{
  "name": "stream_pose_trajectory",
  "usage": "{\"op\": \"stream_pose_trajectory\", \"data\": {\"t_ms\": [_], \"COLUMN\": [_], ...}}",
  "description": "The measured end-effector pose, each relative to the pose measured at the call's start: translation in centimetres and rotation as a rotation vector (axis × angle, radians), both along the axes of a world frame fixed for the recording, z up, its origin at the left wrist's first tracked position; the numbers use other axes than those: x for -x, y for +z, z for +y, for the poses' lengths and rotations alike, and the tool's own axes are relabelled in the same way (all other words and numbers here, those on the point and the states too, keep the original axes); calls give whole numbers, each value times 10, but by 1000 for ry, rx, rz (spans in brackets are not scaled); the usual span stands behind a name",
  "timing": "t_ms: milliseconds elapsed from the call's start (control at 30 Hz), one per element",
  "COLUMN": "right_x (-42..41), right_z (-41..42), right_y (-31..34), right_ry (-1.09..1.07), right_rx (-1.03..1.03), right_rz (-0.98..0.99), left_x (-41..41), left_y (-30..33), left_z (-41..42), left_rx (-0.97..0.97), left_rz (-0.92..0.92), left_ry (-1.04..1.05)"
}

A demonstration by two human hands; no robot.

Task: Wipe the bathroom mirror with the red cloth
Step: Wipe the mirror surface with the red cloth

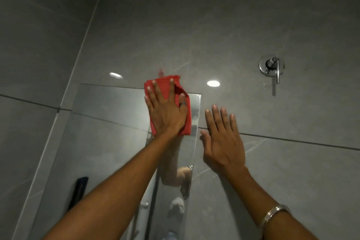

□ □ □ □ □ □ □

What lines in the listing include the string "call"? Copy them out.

  "description": "The measured end-effector pose, each relative to the pose measured at the call's start: translation in centimetres and rotation as a rotation vector (axis × angle, radians), both along the axes of a world frame fixed for the recording, z up, its origin at the left wrist's first tracked position; the numbers use other axes than those: x for -x, y for +z, z for +y, for the poses' lengths and rotations alike, and the tool's own axes are relabelled in the same way (all other words and numbers here, those on the point and the states too, keep the original axes); calls give whole numbers, each value times 10, but by 1000 for ry, rx, rz (spans in brackets are not scaled); the usual span stands behind a name",
  "timing": "t_ms: milliseconds elapsed from the call's start (control at 30 Hz), one per element",

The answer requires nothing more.